Probably orange oriole (Icterus auratus). Too orange for Hooded (I. cucullatus), not stocky enough for Altamira (I. gularis).
 
Orange oriole looks like the bird I saw! Thanks so much. I was using the Whatbird.com search and see now that orange oriole isn't listed. None of the orioles there matched up.
 
I'd be really cautious about this one ... I've seen both species in the Yucatan, and found it really tricky to distinguish one from the other.

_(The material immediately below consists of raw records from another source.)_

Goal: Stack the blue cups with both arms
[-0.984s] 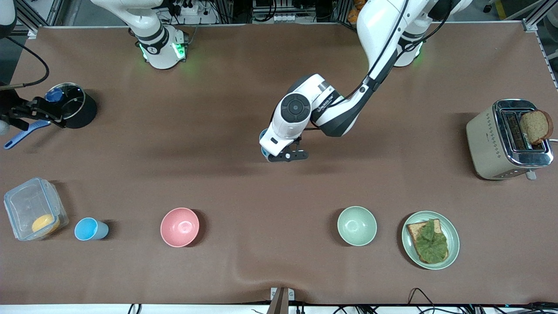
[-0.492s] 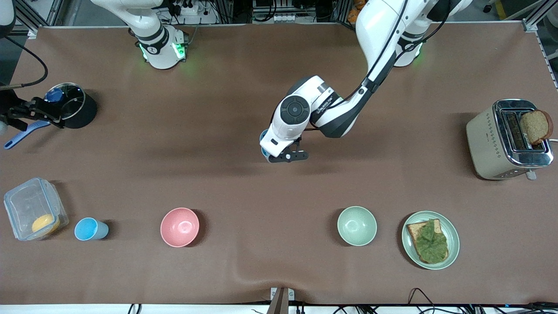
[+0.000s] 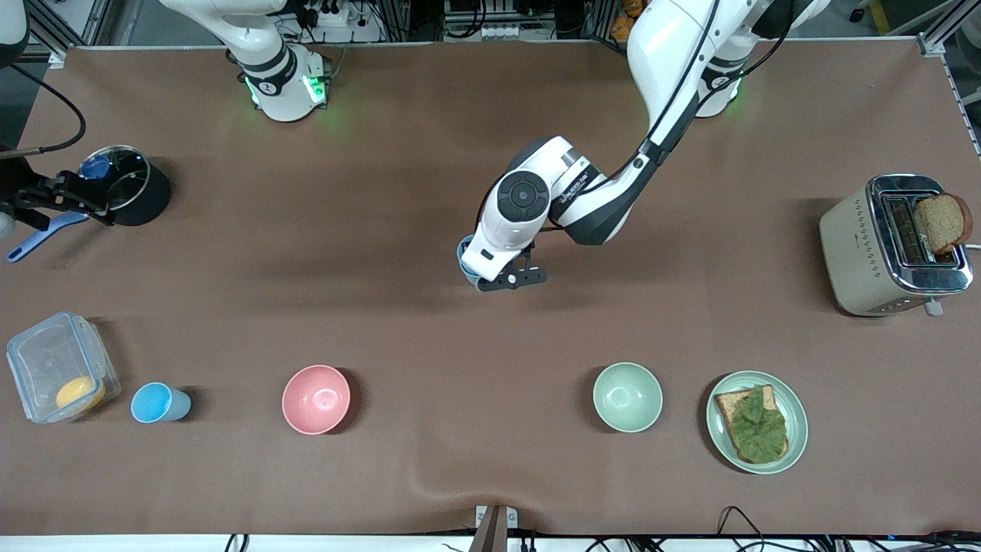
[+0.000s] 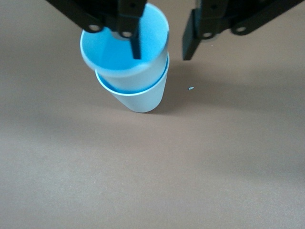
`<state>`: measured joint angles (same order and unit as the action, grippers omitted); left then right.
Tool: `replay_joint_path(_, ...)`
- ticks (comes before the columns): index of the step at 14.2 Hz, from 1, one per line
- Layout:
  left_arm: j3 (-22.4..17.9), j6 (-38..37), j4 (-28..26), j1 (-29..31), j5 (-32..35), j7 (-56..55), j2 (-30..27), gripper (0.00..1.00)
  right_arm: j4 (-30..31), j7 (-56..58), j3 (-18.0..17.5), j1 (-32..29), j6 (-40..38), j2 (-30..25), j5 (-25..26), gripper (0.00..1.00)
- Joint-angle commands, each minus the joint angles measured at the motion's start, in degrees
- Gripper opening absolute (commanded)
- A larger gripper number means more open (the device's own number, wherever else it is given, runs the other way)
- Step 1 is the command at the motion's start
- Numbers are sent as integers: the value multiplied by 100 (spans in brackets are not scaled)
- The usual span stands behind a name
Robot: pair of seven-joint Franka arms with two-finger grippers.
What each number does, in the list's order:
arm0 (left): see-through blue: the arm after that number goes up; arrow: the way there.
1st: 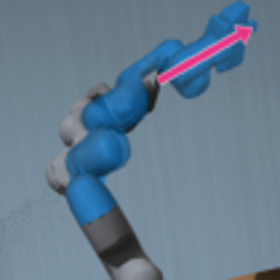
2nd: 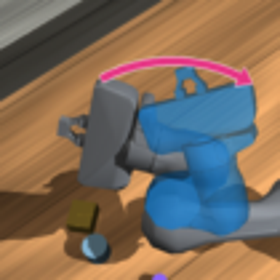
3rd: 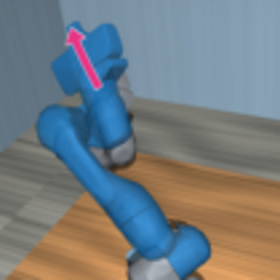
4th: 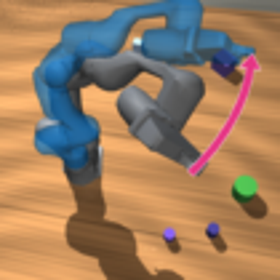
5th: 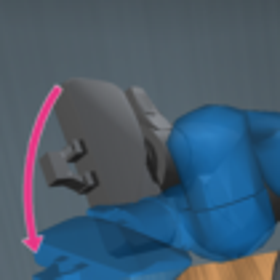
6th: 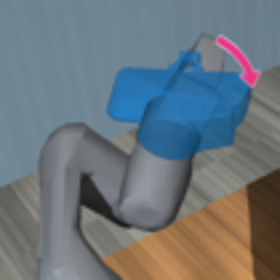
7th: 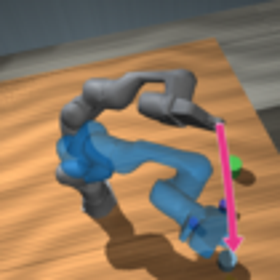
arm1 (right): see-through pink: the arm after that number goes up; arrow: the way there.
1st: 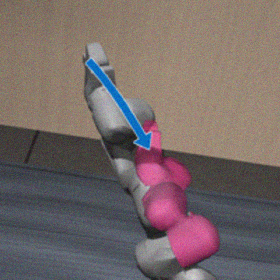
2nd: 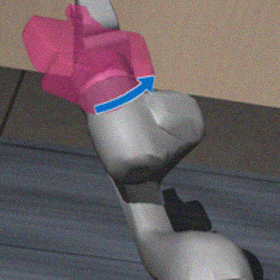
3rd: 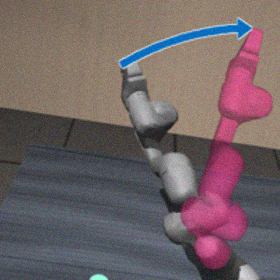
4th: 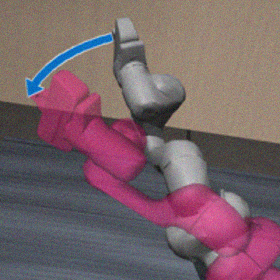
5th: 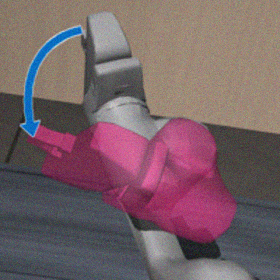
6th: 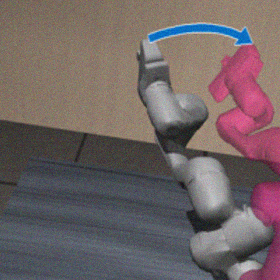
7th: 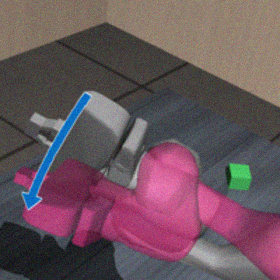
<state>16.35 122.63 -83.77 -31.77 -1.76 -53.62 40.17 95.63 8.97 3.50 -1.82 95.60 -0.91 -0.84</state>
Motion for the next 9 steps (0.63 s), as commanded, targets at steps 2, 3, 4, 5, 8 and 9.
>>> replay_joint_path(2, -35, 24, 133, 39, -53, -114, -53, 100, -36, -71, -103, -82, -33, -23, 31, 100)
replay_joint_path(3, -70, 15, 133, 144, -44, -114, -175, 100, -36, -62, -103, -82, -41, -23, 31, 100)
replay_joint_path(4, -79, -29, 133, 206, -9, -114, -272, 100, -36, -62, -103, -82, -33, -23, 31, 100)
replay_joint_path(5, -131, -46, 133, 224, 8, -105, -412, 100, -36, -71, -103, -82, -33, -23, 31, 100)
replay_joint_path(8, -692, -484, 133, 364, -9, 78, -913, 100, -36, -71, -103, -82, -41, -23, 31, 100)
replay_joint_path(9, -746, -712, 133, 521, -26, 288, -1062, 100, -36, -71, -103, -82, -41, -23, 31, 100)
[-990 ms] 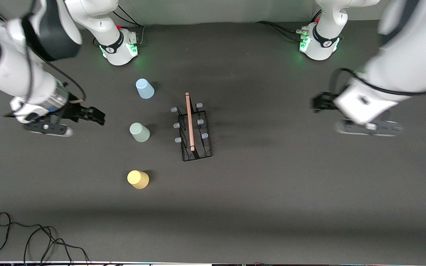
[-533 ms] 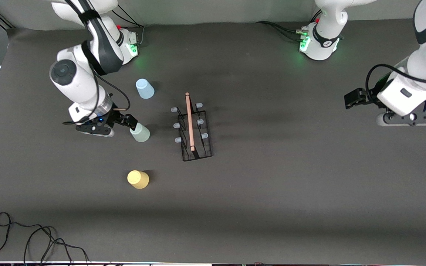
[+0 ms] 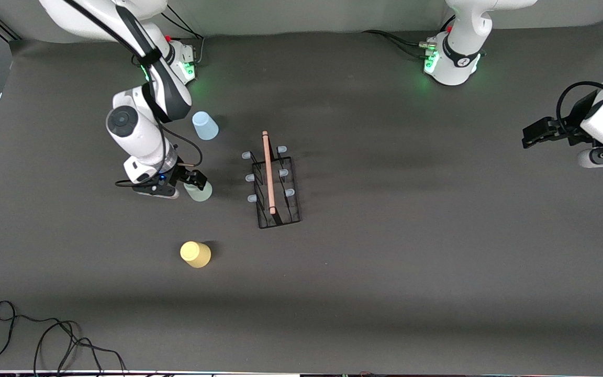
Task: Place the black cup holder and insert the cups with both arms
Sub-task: 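Grasp the pale green cup with the right gripper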
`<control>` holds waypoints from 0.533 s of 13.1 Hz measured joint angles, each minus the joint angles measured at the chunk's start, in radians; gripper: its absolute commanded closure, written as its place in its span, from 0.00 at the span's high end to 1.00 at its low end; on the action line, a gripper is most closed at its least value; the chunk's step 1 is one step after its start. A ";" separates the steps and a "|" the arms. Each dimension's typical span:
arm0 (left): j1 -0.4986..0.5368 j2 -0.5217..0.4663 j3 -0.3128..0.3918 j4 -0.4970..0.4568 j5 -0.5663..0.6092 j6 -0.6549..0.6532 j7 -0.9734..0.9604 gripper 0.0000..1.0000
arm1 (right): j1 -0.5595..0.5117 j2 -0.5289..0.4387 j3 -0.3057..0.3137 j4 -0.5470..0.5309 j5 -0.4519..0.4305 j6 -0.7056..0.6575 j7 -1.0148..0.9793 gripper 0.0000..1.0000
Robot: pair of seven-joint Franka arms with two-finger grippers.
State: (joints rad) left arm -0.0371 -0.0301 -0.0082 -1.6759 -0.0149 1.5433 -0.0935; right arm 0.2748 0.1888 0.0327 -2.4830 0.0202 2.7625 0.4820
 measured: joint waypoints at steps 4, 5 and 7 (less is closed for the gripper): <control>-0.009 -0.003 0.001 0.021 0.000 0.001 0.000 1.00 | 0.014 0.088 0.000 -0.041 0.000 0.150 0.000 0.31; -0.010 -0.003 0.001 0.026 0.002 0.001 0.000 1.00 | 0.014 0.088 0.000 -0.041 0.000 0.150 0.000 0.00; -0.011 -0.003 0.001 0.028 0.004 0.001 0.000 1.00 | 0.014 0.080 -0.002 -0.040 0.000 0.150 0.000 0.00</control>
State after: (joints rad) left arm -0.0480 -0.0331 -0.0074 -1.6482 -0.0111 1.5439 -0.0935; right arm 0.2890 0.2689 0.0303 -2.5234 0.0202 2.9121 0.4821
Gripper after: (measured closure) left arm 0.000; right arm 0.256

In New World Blackbirds (Jaramillo & Burke) there is an illustration of the igneus race of Hooded, which looks a lot like this. The caption reads (in part): "Yucatan region of Mexico and Belize: This is the brightest orange race." This same book also says, of Orange Oriole, "note that unlike Hooded Oriole, the slender bill of this species is straight." I recall that, for us, a really good look at the bill was the only way we could tell them apart. (This bird's bill does look a bit a bit curved to me, in the flight picture.)

Peter
 
Do you have a photo that shows the color distribution on the back of the bird? For what it is worth, Hooded was my first impression.

Niels
 
Do you have a photo that shows the color distribution on the back of the bird? For what it is worth, Hooded was my first impression. Niels
Good point, which didn't occur to me at all!
Unfortunately, those are the only two photos I have.
The second photo just might show a dark upper back - really hard to tell where the wing ends, exactly, from that angle; but if that is the case, then it's not an Orange Oriole.
 
Wing bars make it look like a hooded oriole. I had one in Mexico, it took me 10 minutes of walking around pyramids with book in hand, only to find it was not a lifer bird. I only came home with less than 20 birds my only Mexico trip.